:: EXERCISE INPUTS ::

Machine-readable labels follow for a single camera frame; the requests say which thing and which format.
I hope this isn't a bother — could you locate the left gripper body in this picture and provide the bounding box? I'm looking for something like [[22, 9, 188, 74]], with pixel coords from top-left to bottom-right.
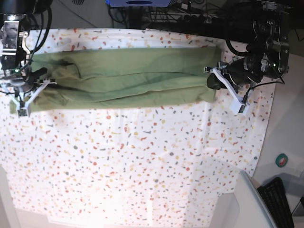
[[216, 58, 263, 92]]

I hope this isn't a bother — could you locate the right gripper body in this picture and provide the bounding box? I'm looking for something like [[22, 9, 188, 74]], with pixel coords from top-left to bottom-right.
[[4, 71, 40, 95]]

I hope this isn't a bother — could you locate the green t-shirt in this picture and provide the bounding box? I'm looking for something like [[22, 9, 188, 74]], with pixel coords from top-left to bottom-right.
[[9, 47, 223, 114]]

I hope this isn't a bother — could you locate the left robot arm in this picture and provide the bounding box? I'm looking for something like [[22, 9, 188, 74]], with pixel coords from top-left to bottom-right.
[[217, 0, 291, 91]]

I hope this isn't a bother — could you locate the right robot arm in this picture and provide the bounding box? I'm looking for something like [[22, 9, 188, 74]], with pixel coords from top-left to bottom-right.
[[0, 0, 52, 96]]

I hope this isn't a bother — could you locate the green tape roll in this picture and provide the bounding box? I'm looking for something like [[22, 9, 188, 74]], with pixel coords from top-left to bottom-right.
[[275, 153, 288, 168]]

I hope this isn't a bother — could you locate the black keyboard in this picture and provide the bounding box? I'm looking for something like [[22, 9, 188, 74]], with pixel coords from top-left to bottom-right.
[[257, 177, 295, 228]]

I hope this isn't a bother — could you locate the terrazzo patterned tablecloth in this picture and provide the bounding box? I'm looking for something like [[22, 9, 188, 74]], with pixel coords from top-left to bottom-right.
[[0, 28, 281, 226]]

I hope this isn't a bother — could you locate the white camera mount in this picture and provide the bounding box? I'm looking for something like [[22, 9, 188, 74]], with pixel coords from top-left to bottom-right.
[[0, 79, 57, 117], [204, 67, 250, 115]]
---
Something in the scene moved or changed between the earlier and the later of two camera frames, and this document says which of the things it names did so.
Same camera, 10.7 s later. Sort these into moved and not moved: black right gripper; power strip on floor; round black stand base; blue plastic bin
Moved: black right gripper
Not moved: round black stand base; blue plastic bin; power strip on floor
...
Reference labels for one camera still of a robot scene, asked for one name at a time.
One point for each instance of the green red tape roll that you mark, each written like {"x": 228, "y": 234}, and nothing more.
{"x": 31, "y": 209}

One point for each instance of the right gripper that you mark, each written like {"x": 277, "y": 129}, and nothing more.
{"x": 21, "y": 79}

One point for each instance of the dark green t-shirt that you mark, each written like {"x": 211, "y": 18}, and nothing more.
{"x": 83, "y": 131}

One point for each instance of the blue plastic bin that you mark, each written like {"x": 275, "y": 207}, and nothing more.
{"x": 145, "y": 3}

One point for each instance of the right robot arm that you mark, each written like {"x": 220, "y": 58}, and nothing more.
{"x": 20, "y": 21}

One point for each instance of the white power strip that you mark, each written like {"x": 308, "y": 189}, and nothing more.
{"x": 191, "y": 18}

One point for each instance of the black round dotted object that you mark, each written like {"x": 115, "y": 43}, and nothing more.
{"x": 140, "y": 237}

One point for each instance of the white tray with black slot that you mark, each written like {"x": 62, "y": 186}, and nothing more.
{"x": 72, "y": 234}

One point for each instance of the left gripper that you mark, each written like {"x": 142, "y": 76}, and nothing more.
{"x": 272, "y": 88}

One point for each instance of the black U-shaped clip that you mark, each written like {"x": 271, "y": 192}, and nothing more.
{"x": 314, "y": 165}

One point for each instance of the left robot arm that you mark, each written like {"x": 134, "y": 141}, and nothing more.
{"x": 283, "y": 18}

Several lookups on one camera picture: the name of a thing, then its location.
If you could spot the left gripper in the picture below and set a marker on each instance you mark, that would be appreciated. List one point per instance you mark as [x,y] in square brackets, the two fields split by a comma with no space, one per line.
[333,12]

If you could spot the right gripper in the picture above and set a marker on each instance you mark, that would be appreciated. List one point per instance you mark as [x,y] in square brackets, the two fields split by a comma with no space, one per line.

:: YOUR GOAL ::
Search the data above for lines holding "which" and copy each of them.

:: TASK SOLUTION ::
Machine-readable labels follow for a single camera frame; the requests say which thing and which format.
Something in the scene moved or changed between the earlier and the later of two camera frames, and this document says which of the things it names did so.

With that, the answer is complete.